Recently I was lent Damon Gameau's book "That Sugar Book". I opened the pages with a bit of trepidation wondering about the new guilt trip I was about to lay on myself. You see, we have some seriously sweet teeth in this home and while for the most part we steer clear of cane sugar, there are still sugars in our diet.
After one chapter, I had to read another and another about his big sugar experiment, because he was not trying to cut out sugar but rather ADD it into his diet. How much? Loads! 40 teaspoons a day which is the national average per person in Australia. His twist was that it needed to come from "healthy" sources.
This was the angle I didn't expect.
So this fellow Damon is a healthy guy, reformed by his girlfriend a couple of years back. He was eating what we call healthy fats in meats, avo, nuts and oils. These had to go for his experiment. His diet would now be what many, and even I at one time, call health foods. For 60 days he left behind those good things and entered into the "health" world of low fat food, fresh fruit, juices and carbohydrates. He had medical checks at the start, during and at the end to monitor his progress from being very healthy (by medical standards) to the unhealthy state he found himself - and his liver - in at the end of the 60 days.
It was his first breakfast that got me hooked on the book: "balanced" cereal, apple juice, low fat yoghurt. This gave him 20 teaspoons of sugar at one meal and not a bit of it came from the sugar bowl and it was all labelled as healthy.
This got me thinking...and reading labels in my pantry the next morning. I used to be a good label reader and then have become quite blasé about it all thinking that I know my way around foods now. I'm a big girl now, right?
In my pantry I found at least 10 products with "hidden" sugar in them. Only noticeable when you read the labels. Rice milk powder, which we use with our oats, has sugar. Big blow here. Nut butters too...some sauces we use...and more.
Then moving on in the book he deals with carbohydrates and how they too affect our bodies as sugar does when they enter the blood stream. Carbohydrates (including white bread, rice, potatoes, pasta, crackers, muffins, cakes, pies, pizza, beer) all cause insulin levels to spike quickly. This means that a crash on the other side is unavoidable and then the cravings for something (like carbs) hit as your body doesn't have the energy it needs.
The last whammy he slaps the reader with is fruit. In our case - fruit and veggie juices. There is many a day when I want to skip a meal for one or another reason and will just juice up some veggies and fruits. This is a problem for the body as there is no fibre to aid slow release of energy into the bloodstream and can also cause spikes and lows in the blood sugar levels. So this is a conundrum for me...when we did our 28 day juice detox last year I felt amazing! It's not that we ever planned on never chewing food again, but we all wanted to shed some kgs, detox our body and just lighten the food load a bit. At the end of the 28 days I felt strong and besides for some hunger at about 4pm each day I felt more even in my blood sugar. We did have lots of avocado though and perhaps the fats and fibre in that helped stabilise everything???
I suppose I could have closed the book at the end, turned off my light and slept soundly. I mean I can count all the right things we do on my fingers...but that's not me. I have had his experiment going around and around in my head for weeks now and thinking about what this means for my family.
In particular what other sweet things am I willing to cut out - how radical will we go? Honey...coconut blossom sugar....spelt bread...sweet potatoes...these are all on our menu. According to the science, they should go too.
Well, at the end of the record playing in my head I have decided on a few things we can do to reduce the hidden sugars...

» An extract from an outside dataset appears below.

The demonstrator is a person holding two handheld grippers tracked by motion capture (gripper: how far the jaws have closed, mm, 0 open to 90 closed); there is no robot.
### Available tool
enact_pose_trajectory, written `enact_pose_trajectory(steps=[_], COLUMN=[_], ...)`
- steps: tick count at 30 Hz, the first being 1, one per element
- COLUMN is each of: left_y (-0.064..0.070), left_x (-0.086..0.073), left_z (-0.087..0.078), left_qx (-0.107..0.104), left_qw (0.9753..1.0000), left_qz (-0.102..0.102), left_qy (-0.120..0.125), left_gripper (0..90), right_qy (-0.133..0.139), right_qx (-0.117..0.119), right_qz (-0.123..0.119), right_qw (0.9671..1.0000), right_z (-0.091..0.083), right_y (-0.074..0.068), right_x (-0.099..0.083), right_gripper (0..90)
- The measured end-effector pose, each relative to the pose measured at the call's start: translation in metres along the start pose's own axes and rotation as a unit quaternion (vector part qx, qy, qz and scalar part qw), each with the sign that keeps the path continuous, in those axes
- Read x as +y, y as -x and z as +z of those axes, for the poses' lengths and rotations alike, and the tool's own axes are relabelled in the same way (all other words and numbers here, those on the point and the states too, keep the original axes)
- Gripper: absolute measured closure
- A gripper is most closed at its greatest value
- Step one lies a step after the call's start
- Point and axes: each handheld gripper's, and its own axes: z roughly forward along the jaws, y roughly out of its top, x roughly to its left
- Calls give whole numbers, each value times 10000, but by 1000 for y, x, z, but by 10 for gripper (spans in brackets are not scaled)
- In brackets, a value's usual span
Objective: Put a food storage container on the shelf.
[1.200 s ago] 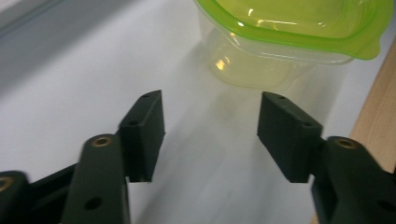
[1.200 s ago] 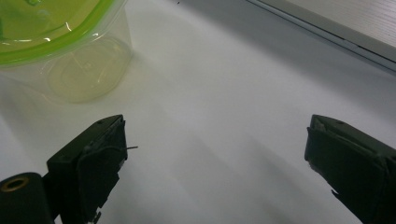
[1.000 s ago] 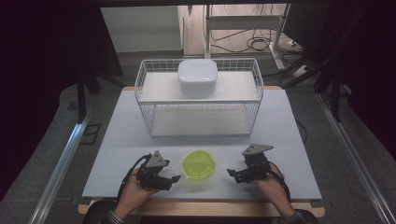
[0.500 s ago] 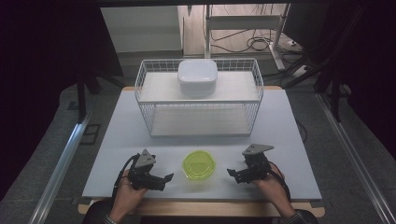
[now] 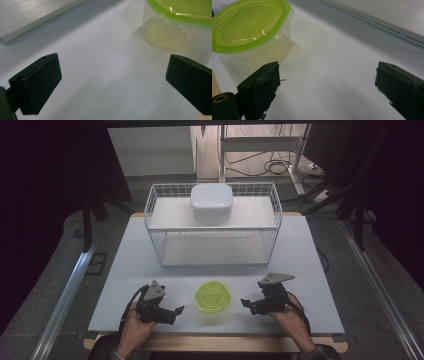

1. Make more time to shop so that I can check labels again for sugars. Things to look at carefully are the pseudonyms for sugar: evaporated cane juice, raw organic cane sugar, fruit juice concentrate, apple juice concentrate, cane syrup, beet sugar, caster sugar, crystalline fructose, blackstrap molasses, grape sugar, invert sugar, fruit juice, maple syrup.
2. Go back to meal planning. When you know what to buy for good old nourishing food and have a list it saves money, time and is better for your health.
3. Stock up on healthy snacks for the every hungry kids in this house. Being on school break now gives me a chance to think a bit more about this and search out and try some recipes which can fill up the "cookie" jar and the fridge with grab-able food on the go.
So that's really it. A lot of the stuff in his book I knew and we have been on a pretty good food path for a while, but there is always room for improvement.
Have you read this book? What are your thoughts?